The then-small county was hurt by the Depression but perhaps fared better than big cities elsewhere in the nation.

'It was largely agricultural, so they had food,' local historian Jerry Bowen said.

Residents also wanted more jobs, however. President Franklin D. Roosevelt pushed for a range of programs to get Americans back to work. Among them was the Work Progress Administration, which completed a number of local projects.

One was the restoration of the Rockville Stone Chapel, now a state historic monument. Two stone masons built it in 1856 out of rock quarried near what is now called Rockville Corner. The building eventually fell into disrepair, and the Methodist Episcopal Church South deeded it to the Rockville Cemetery District in 1929.

By 1939, the church had broken stained-glass windows, a rotted floor, a leaky roof and bats. A local Sunday school class of 40 children had to instead meet in a fruit shed. The Depression was a factor in church restoration plans being stymied.

'Would we not point with pride to that little stone church in the valley if it were restored and showed signs of friendly occupancy and worship?' Rosa Lee Baldwin, a descendant of a pioneer-era family, wrote to the Solano Republican newspaper.

The New Deal and its WPA program came to the rescue. Restoration work began in March 1940, and a Memorial Day celebration two months later marked the church's rebirth.

'Since that time, the cemetery district has kept it up,' district board member Jim Campi said recently. 'It's in good shape now. It's perfect. There's not a thing wrong with it. I think we've had to put on a new roof one time, a composition roof, just general upkeep.'

Today, the merged Suisun-Fairfield Rockville Cemetery District rents out the church for such events as weddings. One of Solano County's oldest buildings has been preserved.

In Vallejo, the WPA built the Moderne-style Vallejo post office at the corner of Marin and Carolina streets, complete with such touches as black marble pilasters and a mezzanine. A mural inside depicted the completion of Mare Island Naval Shipyard's first massive dry dock.

This grand building ceased being a post office in the 1960s in favor of other federal uses. By 2003, it was obsolete and on the auction block. The Vallejo Music Theater bought the building for $532,000 in 2003.

'It's in good shape,' Don Kelly said of the theater. 'There's nothing wrong with it. Structurally, it's sound. It's a running joke (that) this building is a bomb shelter.'

Now the old building is being reborn. Vallejo Music Theater holds small shows there, such as a recent production of 'The Fantasticks.' Space in the building can be rented. A room once used for bankruptcy court is now a church.

Ultimately, the group wants to remodel the building to hold a 299-seat theater for larger productions.
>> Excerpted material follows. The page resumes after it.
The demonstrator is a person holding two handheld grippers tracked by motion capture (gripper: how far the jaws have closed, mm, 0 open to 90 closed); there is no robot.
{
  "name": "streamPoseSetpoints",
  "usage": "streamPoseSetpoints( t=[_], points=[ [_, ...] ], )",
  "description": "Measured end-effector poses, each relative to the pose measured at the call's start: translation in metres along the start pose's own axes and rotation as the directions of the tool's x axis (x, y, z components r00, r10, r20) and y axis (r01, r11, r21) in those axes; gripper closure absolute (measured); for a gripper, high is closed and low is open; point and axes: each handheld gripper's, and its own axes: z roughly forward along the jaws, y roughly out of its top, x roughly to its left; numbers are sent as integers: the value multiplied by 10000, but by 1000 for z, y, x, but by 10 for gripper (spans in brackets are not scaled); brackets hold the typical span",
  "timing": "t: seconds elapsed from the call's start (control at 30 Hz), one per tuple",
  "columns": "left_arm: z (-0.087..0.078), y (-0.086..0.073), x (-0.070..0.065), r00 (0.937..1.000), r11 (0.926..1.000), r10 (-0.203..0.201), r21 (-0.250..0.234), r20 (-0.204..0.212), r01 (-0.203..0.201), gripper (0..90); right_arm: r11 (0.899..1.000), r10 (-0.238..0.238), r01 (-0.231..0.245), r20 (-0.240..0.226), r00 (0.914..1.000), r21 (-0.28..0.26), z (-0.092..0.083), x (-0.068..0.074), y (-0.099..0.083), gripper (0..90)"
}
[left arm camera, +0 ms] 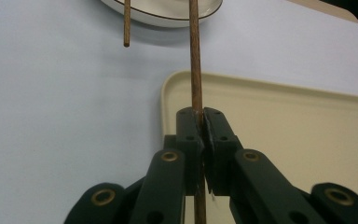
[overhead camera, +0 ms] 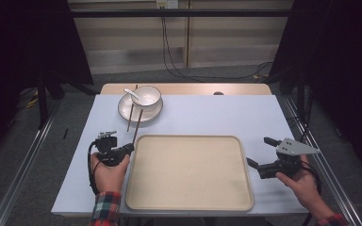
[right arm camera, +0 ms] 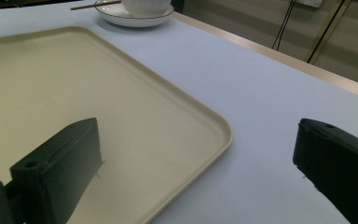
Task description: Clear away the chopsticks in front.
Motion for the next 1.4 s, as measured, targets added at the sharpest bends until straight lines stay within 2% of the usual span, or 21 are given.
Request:
streamPoseSetpoints(
  t=[0.1,0.13,0.2,0.3,0.33,0.37,0.4,0.53,0.93,1.4],
  points=[
    [-1,-3,-2,10000,10000,-41,62,24,41,859,10000,23,-23,4,10000,-1,0,0,0,8],
    [-1,-4,-2,9999,9999,110,48,35,-110,859,10000,10,-10,45,10000,-5,0,0,0,8],
    [-1,-5,-4,9999,9999,131,69,77,-132,859,10000,-7,7,39,10000,-39,0,1,0,8],
    [0,-9,-11,9984,9983,534,226,175,-537,859,10000,-23,23,32,10000,-52,0,1,0,8],
    [0,-9,-11,9984,9983,534,226,175,-537,859,10000,-23,23,32,10000,-52,0,1,0,8],
    [1,-11,-15,9963,9959,829,338,207,-836,859,10000,-24,24,19,10000,-45,0,1,0,8],
    [1,-12,-16,9953,9946,940,411,246,-950,859,10000,-35,35,75,10000,-69,0,0,1,8],
    [3,-15,-19,9916,9904,1239,580,364,-1258,859,10000,19,-19,64,10000,-86,0,-1,0,8],
    [3,-17,-19,9888,9890,1288,632,755,-1336,859,10000,18,-17,55,10000,-58,1,0,0,8],
    [-2,-25,-19,9906,9902,1145,712,743,-1198,859,9999,-6,7,28,10000,-115,2,0,1,8]
  ],
)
The high ceiling will allow for a system that moves sets by lifting them, instead of wheeling them off.

'We have to raise a lot of money to make that happen,' Kelly said.

The New Deal also led to smaller local projects.
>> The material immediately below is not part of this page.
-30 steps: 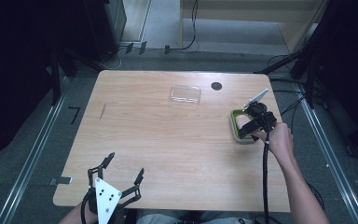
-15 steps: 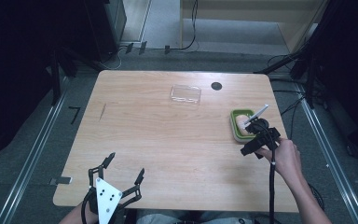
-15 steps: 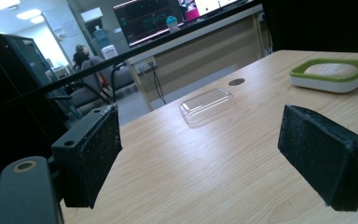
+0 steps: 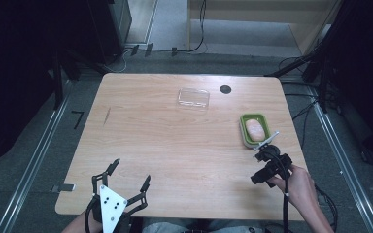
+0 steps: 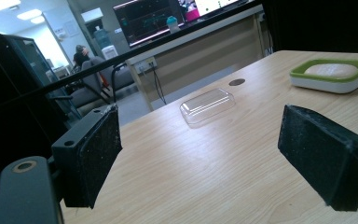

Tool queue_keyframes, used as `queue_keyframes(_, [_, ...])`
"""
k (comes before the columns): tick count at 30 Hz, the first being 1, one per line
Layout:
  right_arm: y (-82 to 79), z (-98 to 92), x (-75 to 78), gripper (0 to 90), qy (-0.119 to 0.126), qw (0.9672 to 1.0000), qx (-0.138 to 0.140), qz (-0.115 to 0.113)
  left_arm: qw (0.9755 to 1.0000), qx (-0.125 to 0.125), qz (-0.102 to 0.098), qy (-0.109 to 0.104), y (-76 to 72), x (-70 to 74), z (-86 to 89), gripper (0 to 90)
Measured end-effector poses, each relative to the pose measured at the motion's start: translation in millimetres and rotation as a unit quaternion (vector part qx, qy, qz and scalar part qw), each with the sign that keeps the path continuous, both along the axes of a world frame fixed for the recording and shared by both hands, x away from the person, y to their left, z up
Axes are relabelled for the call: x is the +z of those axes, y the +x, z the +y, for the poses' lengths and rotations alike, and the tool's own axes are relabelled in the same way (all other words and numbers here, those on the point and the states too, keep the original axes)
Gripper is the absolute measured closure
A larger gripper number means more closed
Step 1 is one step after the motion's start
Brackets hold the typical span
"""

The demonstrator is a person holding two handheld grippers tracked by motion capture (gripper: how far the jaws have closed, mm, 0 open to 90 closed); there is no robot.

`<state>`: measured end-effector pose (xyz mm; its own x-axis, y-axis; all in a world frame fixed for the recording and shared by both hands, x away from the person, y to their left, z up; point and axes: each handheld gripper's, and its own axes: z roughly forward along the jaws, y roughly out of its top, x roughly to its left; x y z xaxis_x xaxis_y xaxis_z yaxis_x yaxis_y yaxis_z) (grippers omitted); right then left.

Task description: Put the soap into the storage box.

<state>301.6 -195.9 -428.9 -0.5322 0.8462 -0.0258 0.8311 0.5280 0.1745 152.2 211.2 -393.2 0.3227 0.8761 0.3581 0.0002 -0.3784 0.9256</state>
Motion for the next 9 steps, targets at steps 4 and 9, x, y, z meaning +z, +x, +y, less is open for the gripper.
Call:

In the English Hills near Vacaville, the New Deal program called the Civilian Conservation Corps established Camp Chester. Youth there seeded gully channels and transplanted more than 100,000 trees for erosion control, Frank Keegan wrote in his book 'Solano: The Crossroads County.'

The New Deal also helped Fairfield and Suisun City get sidewalks in 1940. The Fairfield City Council that year required property owners to add sidewalks. WPA laborers did the work at a cost of $35 per 50 feet.

Despite such local benefits, the Solano Republican questioned the program's overall worth.

'For years, WPA billions have gone largely to useless leaf-raking and shovel-leaning types of projects,' it said.

For Solano County, the really big economic stimulus came a few years later because of World War II. That's when Mare Island Naval Shipyard in Vallejo saw a huge expansion and the Fairfield-Suisun Army Air Base was built. The base later became Travis Air Force Base.

Reach Barry Eberling at 425-4646, ext. 232, or beberling@dailyrepublic.net.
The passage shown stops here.